● Task objective
Go through the material below and copy each line where the word "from" appears.
========
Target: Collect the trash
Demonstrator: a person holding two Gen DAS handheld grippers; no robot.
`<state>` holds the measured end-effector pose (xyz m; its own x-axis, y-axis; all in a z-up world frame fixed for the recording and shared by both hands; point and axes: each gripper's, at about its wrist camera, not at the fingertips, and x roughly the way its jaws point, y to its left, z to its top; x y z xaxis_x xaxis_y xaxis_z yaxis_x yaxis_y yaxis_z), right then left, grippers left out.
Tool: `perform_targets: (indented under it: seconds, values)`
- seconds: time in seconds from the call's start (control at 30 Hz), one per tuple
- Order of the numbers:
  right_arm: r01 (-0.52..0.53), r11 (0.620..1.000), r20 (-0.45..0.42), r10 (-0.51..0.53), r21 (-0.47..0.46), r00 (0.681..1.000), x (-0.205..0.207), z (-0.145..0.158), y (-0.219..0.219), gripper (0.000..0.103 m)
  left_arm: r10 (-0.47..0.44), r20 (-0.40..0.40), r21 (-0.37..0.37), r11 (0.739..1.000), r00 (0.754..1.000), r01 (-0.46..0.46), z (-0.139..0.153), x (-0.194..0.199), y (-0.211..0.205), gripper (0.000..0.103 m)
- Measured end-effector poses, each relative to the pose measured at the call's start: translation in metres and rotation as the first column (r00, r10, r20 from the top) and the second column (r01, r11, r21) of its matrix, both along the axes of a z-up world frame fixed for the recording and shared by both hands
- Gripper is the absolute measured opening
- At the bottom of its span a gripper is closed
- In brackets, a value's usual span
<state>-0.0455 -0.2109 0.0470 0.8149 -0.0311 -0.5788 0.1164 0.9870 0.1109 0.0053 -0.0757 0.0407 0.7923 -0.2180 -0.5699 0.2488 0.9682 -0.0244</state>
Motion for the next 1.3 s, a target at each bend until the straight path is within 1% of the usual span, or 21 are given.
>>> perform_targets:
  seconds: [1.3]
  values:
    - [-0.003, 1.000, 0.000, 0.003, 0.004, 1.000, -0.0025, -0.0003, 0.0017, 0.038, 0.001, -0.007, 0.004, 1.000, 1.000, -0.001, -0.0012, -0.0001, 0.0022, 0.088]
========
● Response for this exercise
- seconds: time in seconds from the call's start (control at 30 Hz), one per tuple
- Measured end-effector poses, each relative to the pose measured at the call's start: translation in metres and rotation as the first column (r00, r10, r20 from the top) and the second column (r01, r11, r21) of its matrix, both along the axes of a z-up world frame fixed for the recording and shared by both hands

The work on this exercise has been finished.